En declaraciones a Efe, el director general de Patrimonio Natural de la Junta, José Ángel Arranz, ha explicado que este artículo se aplica de forma automática, especialmente para prevenir que en los próximos meses el terreno pueda ser pisado y removido y eso pueda dificultar su regeneración, que es el la prioridad en estos momentos.

Ha confiado en que una amplia superficie de la afectada por el incendio, precisamente la de pasto y matorral, la regeneración se puede producir “bastante rápido”, en función del daño subterráneo que haya causado y también de la cantidad y tipo de precipitaciones que puedan llegar en los próximos meses.

El coordinador de la Unión de Campesinos de Castilla y León, Jesús Manuel González Palacín, ha sostenido que “la mejor regeneración para el bosque es que haya ganadería”, en referencia a la limpieza de maleza y el abono natural para muchas especies de flora que suponen los excrementos del ganado.
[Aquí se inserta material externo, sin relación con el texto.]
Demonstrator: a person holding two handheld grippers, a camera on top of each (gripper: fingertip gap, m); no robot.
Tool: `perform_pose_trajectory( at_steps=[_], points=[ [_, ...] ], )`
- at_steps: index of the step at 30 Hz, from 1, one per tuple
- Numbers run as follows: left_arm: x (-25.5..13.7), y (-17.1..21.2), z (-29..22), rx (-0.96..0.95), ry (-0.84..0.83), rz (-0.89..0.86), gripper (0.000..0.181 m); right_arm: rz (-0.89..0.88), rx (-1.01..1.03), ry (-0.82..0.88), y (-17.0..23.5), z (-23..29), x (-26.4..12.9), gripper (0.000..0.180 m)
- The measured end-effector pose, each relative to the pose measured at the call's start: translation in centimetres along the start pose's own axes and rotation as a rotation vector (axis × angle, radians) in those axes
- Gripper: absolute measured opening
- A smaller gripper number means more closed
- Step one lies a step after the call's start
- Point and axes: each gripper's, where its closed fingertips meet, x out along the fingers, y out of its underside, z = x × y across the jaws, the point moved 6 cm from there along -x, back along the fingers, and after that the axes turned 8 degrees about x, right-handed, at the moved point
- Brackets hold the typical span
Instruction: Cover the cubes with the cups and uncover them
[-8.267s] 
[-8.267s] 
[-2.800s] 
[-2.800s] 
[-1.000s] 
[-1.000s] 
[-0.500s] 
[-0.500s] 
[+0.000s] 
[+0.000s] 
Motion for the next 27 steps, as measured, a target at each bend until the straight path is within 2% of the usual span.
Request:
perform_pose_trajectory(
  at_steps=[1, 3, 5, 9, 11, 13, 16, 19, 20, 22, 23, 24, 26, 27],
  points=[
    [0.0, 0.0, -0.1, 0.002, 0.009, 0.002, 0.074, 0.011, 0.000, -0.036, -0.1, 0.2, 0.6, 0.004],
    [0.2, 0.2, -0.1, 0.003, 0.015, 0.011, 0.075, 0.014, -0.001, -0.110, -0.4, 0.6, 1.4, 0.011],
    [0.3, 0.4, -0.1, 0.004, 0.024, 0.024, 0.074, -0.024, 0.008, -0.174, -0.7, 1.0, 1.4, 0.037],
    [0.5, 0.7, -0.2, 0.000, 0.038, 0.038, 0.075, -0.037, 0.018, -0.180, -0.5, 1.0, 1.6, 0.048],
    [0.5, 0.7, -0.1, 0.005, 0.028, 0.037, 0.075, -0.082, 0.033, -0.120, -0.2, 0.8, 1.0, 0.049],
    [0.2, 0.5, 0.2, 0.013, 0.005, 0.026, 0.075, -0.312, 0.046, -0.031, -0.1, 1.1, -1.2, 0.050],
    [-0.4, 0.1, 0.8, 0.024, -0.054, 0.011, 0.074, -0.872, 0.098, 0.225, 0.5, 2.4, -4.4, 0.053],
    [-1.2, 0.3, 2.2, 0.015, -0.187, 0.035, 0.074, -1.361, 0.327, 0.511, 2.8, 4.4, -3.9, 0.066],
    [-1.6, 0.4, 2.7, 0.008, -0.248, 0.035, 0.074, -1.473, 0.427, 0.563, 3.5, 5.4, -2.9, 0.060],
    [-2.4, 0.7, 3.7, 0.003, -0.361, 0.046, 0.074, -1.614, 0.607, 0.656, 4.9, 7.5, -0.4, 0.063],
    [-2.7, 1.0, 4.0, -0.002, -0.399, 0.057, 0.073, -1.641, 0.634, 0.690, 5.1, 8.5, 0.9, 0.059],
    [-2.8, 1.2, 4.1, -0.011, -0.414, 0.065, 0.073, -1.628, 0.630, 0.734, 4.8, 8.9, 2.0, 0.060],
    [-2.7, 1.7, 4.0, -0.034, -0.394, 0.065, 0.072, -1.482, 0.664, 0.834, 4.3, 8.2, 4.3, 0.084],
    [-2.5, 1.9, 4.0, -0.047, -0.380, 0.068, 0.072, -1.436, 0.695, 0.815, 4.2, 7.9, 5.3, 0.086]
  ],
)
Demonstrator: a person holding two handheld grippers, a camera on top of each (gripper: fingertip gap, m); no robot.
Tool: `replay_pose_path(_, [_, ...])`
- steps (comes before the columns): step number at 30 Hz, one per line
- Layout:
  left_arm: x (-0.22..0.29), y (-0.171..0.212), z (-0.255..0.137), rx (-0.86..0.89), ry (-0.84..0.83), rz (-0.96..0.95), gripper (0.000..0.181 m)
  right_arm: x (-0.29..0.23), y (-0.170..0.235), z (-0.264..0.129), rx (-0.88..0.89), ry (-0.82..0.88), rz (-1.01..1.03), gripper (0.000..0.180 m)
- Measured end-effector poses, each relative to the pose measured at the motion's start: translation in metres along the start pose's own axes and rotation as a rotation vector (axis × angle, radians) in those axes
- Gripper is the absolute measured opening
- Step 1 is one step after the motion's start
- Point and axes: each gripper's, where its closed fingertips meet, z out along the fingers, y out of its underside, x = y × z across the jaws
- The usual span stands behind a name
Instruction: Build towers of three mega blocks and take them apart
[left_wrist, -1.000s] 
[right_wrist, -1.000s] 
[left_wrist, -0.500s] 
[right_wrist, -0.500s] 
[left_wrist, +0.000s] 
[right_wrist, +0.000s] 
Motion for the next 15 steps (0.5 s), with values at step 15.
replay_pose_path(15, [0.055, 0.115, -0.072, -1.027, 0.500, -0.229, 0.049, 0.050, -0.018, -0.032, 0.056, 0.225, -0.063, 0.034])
Este representante agrario y otros ganaderos consultados por EFE no recuerdan casos en los que la Consejería haya impedido aprovechar el pasto tras un incendio, por lo que confían en que el del incendio declarado entre los municipios abulenses de Navalacruz y Cepeda de la Mora no sea el primero, más aún cuando el carácter accidental del mismo parece claro -el incendio de un vehículo en la carretera-. “Que pague el pato el ganadero no tiene sentido“, ha planteado González Palacín.

En eso coinciden también las fuentes ecologistas, al entender que parece claro que en este caso no hay un interés por parte de los ganaderos para ampliar su zona de pastos, pero han defendido que la norma se mantenga como en la actualidad para evitar que esa práctica se ejerza.

De la misma opinión es el director general de Patrimonio Natural, quien ha destacado que las leyes han de redactarse para “el largo plazo” y no por circunstancias particulares y “en caliente”.

La movilidad del ganado a otras zonas de la provincia de Ávila, el suministro alternativo de pienso, forraje y paja ofrecido tanto por ganaderos de otras zonas como por la propia Administración autonómica van a tratar de parar el primer golpe de este incendio para los ganaderos de la zona arrasada, pero cuando la naturaleza realice su casi mágico trabajo y los campos quemados reverdezcan habrá que plasmar en la práctica la letra de la ley.

Ecologistas y organizaciones agrarias coinciden también que, en función de la climatología de los próximos meses, el manto verde en la zona quemada puede volver a apreciarse en la próxima primavera, por lo que será en ese momento cuando los ganaderos comprueben si pueden o no acceder a este aprovechamiento.

La clave, si se observa lo previsto en la ley y el planteamiento expresado por la Junta, es que “se acredite la compatibilidad de los aprovechamientos con la regeneración del monte incendiado y con la restauración del hábitat y supervivencia de las especies de flora y fauna silvestre“, algo que los ganaderos dan por hecho, mientras que las organizaciones ecologistas miran con más recelo, al entender que hay especies que necesitan de más tiempo para recuperar su espacio perdido.

Por su parte, el representante de la Junta de Castilla y León consultado por Efe ha confiado en que los pastos afectados puedan volver a utilizarse pronto, aunque ha insistido en que debe cumplirse con lo previsto en la normativa, una vez que otra de las claves de este problema, que los terrenos quemados no queden excluidos de las ayudas de la PAC, ha sido garantizada por la Junta.